- Fakat ciğerim yanıyor, beş yüz kere susuzum, her susuzluğumda bir öküz açlığı var âdeta. 2690
- پانصد استسقاستم اندر جگر ** با هر استسقا قرین جوع البقر
- Benim derdimden haberin bile yok. Mevkiinin zekâtını ver de bu yoksula bir bak.
- بینیازی از غم من ای امیر ** ده زکات جاه و بنگر در فقیر
- Bu bîedep yoksul, buna lâyık değil ama senin umumî lûtfun, bundan çok üstün.
- این فقیر بیادب نا درخورست ** لیک لطف عام تو زان برترست
- Herkese lûtfetmektesin. Lûtfetmen için bir lüzuma hacet yok. Güneş, pisliklere de vurur.
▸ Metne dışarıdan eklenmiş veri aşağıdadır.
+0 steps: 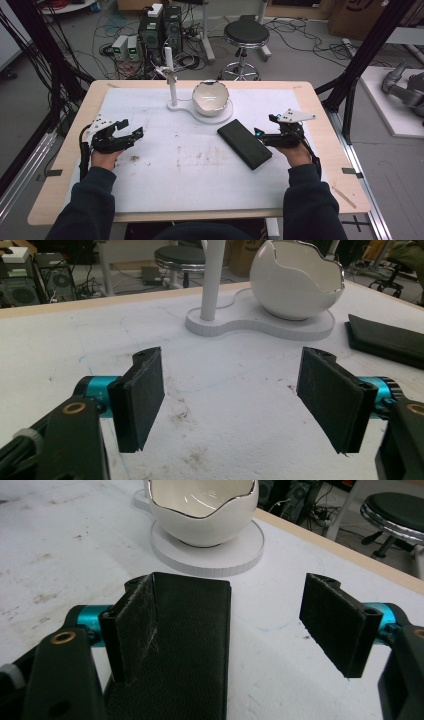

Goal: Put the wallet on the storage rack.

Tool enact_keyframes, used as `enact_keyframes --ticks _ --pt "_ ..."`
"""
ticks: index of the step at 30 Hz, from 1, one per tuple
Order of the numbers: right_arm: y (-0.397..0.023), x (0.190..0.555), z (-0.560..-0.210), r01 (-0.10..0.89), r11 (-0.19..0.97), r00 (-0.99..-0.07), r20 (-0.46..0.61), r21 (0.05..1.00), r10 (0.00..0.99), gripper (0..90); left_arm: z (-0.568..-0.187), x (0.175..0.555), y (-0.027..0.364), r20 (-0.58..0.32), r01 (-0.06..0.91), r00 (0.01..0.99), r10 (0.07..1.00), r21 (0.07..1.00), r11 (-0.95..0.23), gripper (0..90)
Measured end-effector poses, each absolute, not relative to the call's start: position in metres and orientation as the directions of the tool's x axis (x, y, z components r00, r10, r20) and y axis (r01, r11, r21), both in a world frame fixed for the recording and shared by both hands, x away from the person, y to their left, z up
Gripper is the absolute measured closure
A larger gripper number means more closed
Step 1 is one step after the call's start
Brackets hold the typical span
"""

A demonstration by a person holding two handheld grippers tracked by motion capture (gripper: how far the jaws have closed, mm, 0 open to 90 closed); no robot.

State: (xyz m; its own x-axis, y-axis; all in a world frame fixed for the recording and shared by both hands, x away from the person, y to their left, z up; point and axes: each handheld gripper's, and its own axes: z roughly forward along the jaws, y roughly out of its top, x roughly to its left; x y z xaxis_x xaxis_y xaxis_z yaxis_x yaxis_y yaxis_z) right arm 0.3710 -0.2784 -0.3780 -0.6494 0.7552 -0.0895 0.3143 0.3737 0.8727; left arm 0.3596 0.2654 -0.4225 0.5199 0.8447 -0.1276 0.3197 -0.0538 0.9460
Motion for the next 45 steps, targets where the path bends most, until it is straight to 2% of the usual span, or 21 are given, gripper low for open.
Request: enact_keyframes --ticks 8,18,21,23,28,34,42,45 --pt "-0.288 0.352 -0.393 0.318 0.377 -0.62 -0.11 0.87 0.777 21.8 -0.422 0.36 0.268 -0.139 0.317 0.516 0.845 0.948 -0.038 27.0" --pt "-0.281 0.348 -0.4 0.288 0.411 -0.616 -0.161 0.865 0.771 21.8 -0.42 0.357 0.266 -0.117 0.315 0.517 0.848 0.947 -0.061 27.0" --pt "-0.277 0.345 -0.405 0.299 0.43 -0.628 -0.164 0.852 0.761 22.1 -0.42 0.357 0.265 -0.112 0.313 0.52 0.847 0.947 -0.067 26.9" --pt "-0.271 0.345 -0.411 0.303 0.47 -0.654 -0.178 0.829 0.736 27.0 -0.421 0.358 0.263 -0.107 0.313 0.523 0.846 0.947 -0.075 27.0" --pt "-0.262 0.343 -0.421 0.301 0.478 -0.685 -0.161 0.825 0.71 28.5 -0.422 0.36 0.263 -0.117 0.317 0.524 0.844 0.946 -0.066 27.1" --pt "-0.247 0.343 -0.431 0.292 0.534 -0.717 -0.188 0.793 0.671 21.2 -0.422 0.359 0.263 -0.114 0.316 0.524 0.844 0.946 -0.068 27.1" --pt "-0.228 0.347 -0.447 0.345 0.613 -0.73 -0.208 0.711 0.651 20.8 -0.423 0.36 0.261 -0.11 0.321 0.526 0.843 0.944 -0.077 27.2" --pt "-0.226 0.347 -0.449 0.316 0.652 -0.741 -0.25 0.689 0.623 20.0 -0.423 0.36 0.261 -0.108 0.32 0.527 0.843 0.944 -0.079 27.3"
- مینجوید لطف عام تو سند ** آفتابی بر حدثها میزند
- Fakat nuruna bir ziyan gelmez. O pislik, onun hararetiyle kurur, odun haline gelir.
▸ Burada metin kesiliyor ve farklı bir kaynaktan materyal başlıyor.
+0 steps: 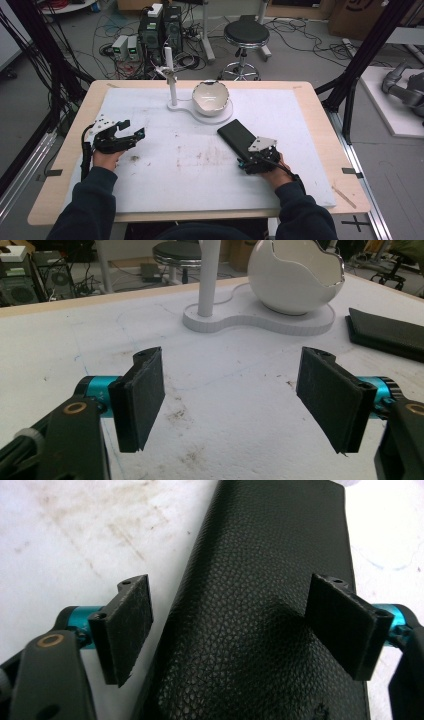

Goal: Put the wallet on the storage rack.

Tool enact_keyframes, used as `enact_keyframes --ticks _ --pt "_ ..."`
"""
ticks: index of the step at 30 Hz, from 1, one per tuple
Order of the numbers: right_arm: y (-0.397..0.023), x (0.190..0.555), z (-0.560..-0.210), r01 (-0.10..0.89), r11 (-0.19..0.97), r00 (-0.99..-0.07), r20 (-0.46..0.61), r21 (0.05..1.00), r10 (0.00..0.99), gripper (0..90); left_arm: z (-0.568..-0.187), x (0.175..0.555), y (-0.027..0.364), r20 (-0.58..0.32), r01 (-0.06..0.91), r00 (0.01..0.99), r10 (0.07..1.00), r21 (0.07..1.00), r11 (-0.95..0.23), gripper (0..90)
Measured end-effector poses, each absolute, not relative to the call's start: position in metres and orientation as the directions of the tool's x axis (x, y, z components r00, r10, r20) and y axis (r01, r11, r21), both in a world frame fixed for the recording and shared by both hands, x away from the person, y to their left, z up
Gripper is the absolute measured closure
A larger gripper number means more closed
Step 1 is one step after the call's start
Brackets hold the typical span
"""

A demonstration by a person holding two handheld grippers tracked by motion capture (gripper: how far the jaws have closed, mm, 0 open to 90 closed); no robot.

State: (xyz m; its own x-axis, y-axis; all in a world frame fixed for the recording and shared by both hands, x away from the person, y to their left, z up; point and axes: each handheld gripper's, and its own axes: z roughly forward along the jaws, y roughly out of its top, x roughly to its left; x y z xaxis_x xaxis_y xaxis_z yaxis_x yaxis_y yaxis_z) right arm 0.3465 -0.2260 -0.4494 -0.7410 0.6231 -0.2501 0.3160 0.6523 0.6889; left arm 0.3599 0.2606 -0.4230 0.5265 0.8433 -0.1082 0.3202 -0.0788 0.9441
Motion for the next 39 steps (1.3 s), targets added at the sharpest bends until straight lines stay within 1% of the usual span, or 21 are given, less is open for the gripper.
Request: enact_keyframes --ticks 2,3,4,5,7,8,9,10,12,14,17,20,22,26,30,32,35,39 --pt "-0.227 0.346 -0.448 0.301 0.669 -0.74 -0.276 0.679 0.613 29.4 -0.423 0.36 0.26 -0.108 0.321 0.526 0.843 0.944 -0.08 27.3" --pt "-0.227 0.346 -0.448 0.301 0.669 -0.74 -0.276 0.679 0.613 29.4 -0.423 0.36 0.26 -0.107 0.322 0.527 0.843 0.943 -0.081 27.3" --pt "-0.226 0.346 -0.447 0.298 0.674 -0.739 -0.284 0.676 0.611 32.0 -0.423 0.36 0.26 -0.107 0.323 0.529 0.842 0.943 -0.083 27.3" --pt "-0.226 0.345 -0.447 0.29 0.681 -0.745 -0.289 0.672 0.601 36.6 -0.423 0.36 0.26 -0.107 0.323 0.529 0.842 0.943 -0.083 27.3" --pt "-0.225 0.342 -0.445 0.242 0.715 -0.762 -0.328 0.656 0.558 49.2 -0.423 0.36 0.259 -0.106 0.323 0.529 0.842 0.943 -0.085 27.4" --pt "-0.226 0.341 -0.442 0.23 0.716 -0.769 -0.329 0.659 0.549 61.7 -0.423 0.36 0.259 -0.105 0.325 0.531 0.841 0.942 -0.088 27.5" --pt "-0.226 0.341 -0.442 0.23 0.716 -0.769 -0.329 0.659 0.549 61.7 -0.424 0.36 0.259 -0.107 0.325 0.53 0.841 0.942 -0.085 27.5" --pt "-0.227 0.34 -0.441 0.226 0.714 -0.766 -0.332 0.663 0.551 69.2 -0.424 0.36 0.259 -0.108 0.326 0.53 0.841 0.942 -0.084 27.5" --pt "-0.228 0.338 -0.438 0.21 0.722 -0.762 -0.351 0.659 0.543 78.2 -0.423 0.36 0.259 -0.106 0.326 0.532 0.84 0.941 -0.088 27.5" --pt "-0.227 0.337 -0.436 0.206 0.725 -0.757 -0.362 0.657 0.544 80.6 -0.423 0.36 0.26 -0.11 0.325 0.53 0.841 0.942 -0.082 27.5" --pt "-0.23 0.337 -0.432 0.207 0.706 -0.749 -0.354 0.678 0.56 81.5 -0.424 0.36 0.261 -0.112 0.327 0.528 0.842 0.942 -0.08 27.6" --pt "-0.24 0.337 -0.422 0.233 0.622 -0.725 -0.292 0.748 0.623 82.5 -0.424 0.361 0.26 -0.111 0.326 0.526 0.843 0.942 -0.079 27.6" --pt "-0.243 0.337 -0.419 0.231 0.605 -0.721 -0.283 0.762 0.632 82.7 -0.424 0.361 0.26 -0.112 0.326 0.526 0.843 0.942 -0.079 27.5" --pt "-0.251 0.335 -0.407 0.244 0.525 -0.712 -0.217 0.815 0.668 83.3 -0.424 0.361 0.261 -0.111 0.326 0.525 0.844 0.942 -0.078 27.6" --pt "-0.253 0.334 -0.398 0.24 0.48 -0.713 -0.183 0.844 0.677 83.4 -0.424 0.361 0.261 -0.113 0.328 0.525 0.844 0.941 -0.078 27.6" --pt "-0.254 0.335 -0.394 0.245 0.449 -0.716 -0.152 0.859 0.681 83.4 -0.424 0.361 0.262 -0.116 0.329 0.525 0.843 0.941 -0.075 27.6" --pt "-0.259 0.337 -0.388 0.275 0.375 -0.713 -0.074 0.885 0.697 83.4 -0.424 0.361 0.262 -0.118 0.328 0.524 0.843 0.942 -0.073 27.6" --pt "-0.266 0.336 -0.383 0.288 0.318 -0.704 -0.026 0.903 0.71 83.2 -0.424 0.361 0.262 -0.117 0.329 0.525 0.843 0.942 -0.074 27.6"
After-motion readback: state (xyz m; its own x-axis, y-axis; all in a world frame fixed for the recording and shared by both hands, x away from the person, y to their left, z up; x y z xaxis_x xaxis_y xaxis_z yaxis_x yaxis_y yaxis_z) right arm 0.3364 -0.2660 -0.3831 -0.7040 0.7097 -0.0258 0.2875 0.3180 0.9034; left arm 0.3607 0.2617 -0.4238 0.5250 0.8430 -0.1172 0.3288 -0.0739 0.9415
- نور او را زان زیانی نابده ** وان حدث از خشکیی هیزم شده
- Bu yüzden de bir külhana girer, nurlanır, hamamın kapısını duvarını kızdırır, parlatır. 2695
- تا حدث در گلخنی شد نور یافت ** در در و دیوار حمامی بتافت
- Pisken bezenir, nurlanır. Çünkü güneş, ona öyle bir afsun okumuştur işte.
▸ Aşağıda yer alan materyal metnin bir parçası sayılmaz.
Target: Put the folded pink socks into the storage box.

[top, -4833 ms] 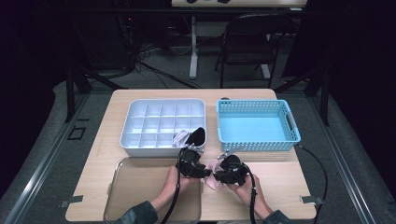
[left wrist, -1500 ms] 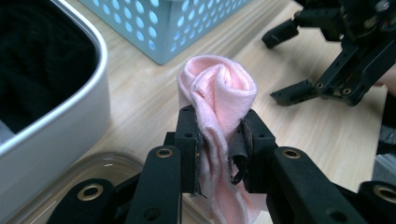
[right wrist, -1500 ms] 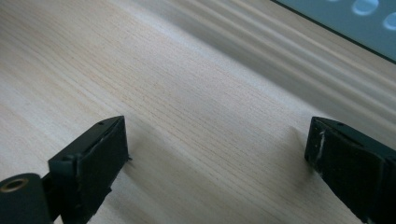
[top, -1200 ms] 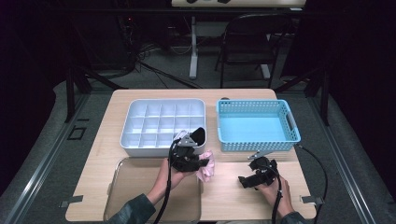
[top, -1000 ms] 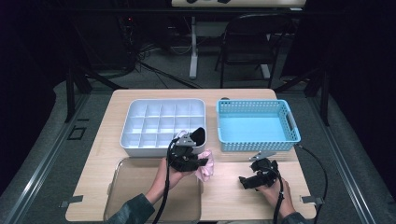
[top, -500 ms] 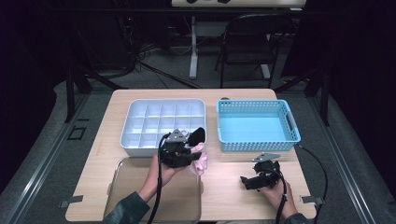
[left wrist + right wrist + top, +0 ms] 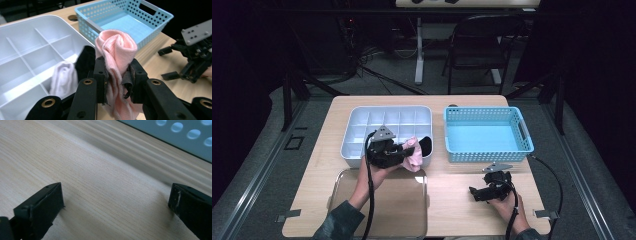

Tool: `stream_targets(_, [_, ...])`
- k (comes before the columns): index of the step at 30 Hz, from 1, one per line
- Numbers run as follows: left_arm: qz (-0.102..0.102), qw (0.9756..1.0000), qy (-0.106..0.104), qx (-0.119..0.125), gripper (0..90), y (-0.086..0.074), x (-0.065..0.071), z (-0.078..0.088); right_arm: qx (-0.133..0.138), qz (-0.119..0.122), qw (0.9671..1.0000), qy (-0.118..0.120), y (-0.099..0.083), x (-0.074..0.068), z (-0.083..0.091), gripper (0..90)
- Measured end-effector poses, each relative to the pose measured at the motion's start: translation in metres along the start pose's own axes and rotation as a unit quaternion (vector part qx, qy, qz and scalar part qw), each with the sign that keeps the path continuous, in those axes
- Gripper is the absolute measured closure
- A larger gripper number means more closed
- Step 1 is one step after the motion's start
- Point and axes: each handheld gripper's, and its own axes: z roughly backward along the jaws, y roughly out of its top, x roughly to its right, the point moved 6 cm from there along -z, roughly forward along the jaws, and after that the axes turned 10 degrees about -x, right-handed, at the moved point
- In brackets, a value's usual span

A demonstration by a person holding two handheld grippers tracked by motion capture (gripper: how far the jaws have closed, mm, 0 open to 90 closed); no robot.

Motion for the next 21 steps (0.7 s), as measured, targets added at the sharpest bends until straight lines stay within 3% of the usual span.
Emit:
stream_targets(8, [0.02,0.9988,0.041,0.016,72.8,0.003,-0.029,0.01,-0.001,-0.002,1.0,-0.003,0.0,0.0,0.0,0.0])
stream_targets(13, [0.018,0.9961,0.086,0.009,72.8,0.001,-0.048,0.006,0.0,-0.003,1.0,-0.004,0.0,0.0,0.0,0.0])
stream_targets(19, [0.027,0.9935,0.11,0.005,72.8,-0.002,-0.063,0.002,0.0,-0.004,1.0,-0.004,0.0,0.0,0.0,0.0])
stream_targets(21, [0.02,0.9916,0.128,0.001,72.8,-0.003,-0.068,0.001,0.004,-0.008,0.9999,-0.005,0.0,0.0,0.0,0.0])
- بود آلایش شد آرایش کنون ** چون برو بر خواند خورشید آن فسون
- Güneş yeryüzünün içini de kızdırır da artakalan pislikleri yer.
- شمس هم معدهی زمین را گرم کرد ** تا زمین باقی حدثها را بخورد
- Bu pislikler, bu suretle toprağın cüzü olur, ondan otlar biter. İşte Tanrı da kötülükleri iyiliklere böyle çevirir.
- جزو خاکی گشت و رست از وی نبات ** هکذا یمحو الاله السیات
- Güneş en kötü şey olan pisliğe bunu yaparsa yeşilliklere, güllere, nergislere neler yapmaz?